Required work:
The records are to be copied exactly and in full.

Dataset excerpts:
☆ ☆ ☆

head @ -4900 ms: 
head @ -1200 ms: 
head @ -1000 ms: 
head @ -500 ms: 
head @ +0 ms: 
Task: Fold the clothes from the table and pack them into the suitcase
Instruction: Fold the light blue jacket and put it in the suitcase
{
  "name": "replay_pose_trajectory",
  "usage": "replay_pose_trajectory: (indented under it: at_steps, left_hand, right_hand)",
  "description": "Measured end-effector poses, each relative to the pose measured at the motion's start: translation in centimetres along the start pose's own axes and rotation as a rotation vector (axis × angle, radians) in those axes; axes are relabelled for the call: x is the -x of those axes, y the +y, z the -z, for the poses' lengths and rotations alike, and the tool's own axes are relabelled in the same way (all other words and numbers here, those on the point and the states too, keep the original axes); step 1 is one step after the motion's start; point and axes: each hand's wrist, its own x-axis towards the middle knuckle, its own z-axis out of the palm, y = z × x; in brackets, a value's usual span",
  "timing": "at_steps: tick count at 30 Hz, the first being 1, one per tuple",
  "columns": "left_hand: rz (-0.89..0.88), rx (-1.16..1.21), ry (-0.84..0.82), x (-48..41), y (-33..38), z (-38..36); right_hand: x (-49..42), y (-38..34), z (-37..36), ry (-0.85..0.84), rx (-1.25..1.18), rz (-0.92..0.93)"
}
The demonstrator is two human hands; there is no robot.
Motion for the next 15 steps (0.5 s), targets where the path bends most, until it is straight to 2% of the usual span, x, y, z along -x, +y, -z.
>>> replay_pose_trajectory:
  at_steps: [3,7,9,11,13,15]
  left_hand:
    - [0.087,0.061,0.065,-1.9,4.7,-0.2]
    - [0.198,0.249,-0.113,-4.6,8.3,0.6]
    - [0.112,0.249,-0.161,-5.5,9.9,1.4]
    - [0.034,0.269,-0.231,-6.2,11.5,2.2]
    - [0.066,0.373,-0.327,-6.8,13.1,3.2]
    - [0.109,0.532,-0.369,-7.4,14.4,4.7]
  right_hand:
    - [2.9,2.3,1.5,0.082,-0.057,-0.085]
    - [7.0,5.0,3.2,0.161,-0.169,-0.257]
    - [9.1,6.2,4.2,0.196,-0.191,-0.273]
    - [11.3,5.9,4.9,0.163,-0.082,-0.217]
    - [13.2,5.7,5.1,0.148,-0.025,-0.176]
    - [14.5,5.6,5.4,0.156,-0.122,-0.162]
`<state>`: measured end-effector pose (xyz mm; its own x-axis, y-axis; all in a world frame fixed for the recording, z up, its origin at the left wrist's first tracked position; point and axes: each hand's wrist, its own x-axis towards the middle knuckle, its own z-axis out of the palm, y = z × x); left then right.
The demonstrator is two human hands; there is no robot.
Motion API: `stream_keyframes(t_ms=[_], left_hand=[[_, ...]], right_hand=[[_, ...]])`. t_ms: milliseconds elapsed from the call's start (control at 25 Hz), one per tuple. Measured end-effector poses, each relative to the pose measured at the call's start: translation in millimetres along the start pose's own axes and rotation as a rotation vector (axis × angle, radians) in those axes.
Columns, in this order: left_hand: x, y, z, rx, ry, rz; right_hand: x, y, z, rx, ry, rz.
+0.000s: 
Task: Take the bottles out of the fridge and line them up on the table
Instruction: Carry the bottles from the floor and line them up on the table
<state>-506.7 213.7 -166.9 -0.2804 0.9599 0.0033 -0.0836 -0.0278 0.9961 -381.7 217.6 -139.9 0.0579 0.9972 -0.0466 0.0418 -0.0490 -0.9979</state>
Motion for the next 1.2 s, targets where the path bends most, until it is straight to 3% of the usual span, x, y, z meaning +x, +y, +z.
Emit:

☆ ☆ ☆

Response for this exercise:
head @ -4900 ms: 
head @ -1200 ms: 
head @ -1000 ms: 
head @ -500 ms: 
head @ +0 ms: 
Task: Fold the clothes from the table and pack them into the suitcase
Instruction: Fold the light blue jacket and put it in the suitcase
{
  "name": "replay_pose_trajectory",
  "usage": "replay_pose_trajectory: (indented under it: at_steps, left_hand, right_hand)",
  "description": "Measured end-effector poses, each relative to the pose measured at the motion's start: translation in centimetres along the start pose's own axes and rotation as a rotation vector (axis × angle, radians) in those axes; axes are relabelled for the call: x is the -x of those axes, y the +y, z the -z, for the poses' lengths and rotations alike, and the tool's own axes are relabelled in the same way (all other words and numbers here, those on the point and the states too, keep the original axes); step 1 is one step after the motion's start; point and axes: each hand's wrist, its own x-axis towards the middle knuckle, its own z-axis out of the palm, y = z × x; in brackets, a value's usual span",
  "timing": "at_steps: tick count at 30 Hz, the first being 1, one per tuple",
  "columns": "left_hand: rz (-0.89..0.88), rx (-1.16..1.21), ry (-0.84..0.82), x (-48..41), y (-33..38), z (-38..36); right_hand: x (-49..42), y (-38..34), z (-37..36), ry (-0.85..0.84), rx (-1.25..1.18), rz (-0.92..0.93)"
}
The demonstrator is two human hands; there is no robot.
Motion for the next 15 steps (0.5 s), targets where the path bends most, until it is straight to 2% of the usual span, x, y, z along -x, +y, -z.
>>> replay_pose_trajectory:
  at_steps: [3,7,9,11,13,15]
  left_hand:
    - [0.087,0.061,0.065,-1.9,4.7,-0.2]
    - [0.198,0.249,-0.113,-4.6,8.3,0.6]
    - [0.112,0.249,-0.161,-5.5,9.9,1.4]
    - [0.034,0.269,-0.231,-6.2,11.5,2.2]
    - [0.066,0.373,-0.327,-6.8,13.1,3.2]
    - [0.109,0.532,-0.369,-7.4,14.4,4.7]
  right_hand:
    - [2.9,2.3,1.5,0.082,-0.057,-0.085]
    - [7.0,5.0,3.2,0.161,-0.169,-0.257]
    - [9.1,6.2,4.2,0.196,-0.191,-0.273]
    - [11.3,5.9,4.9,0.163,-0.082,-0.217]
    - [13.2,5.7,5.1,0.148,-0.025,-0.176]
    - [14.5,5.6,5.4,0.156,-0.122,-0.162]
`<state>`: measured end-effector pose (xyz mm; its own x-axis, y-axis; all in a world frame fixed for the recording, z up, its origin at the left wrist's first tracked position; point and axes: each hand's wrist, its own x-axis towards the middle knuckle, its own z-axis out of the palm, y = z × x); left then right.
The demonstrator is two human hands; there is no robot.
Motion API: `stream_keyframes(t_ms=[_], left_hand=[[_, ...]], right_hand=[[_, ...]])`. t_ms: milliseconds elapsed from the call's start (control at 25 Hz), one per tuple. Measured end-effector poses, each relative to the pose measured at the call's start: translation in millimetres along the start pose's own axes and rotation as a rotation vector (axis × angle, radians) in those axes.
Columns, in this order: left_hand: x, y, z, rx, ry, rz; right_hand: x, y, z, rx, ry, rz.
+0.000s: 
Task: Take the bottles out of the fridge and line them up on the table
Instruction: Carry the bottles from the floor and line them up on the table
<state>-506.7 213.7 -166.9 -0.2804 0.9599 0.0033 -0.0836 -0.0278 0.9961 -381.7 217.6 -139.9 0.0579 0.9972 -0.0466 0.0418 -0.0490 -0.9979</state>
Motion for the next 1.2 s, targets where the path bends most, until it is straight to 3% of the usual span, x, y, z meaning +x, +y, +z.
Emit:

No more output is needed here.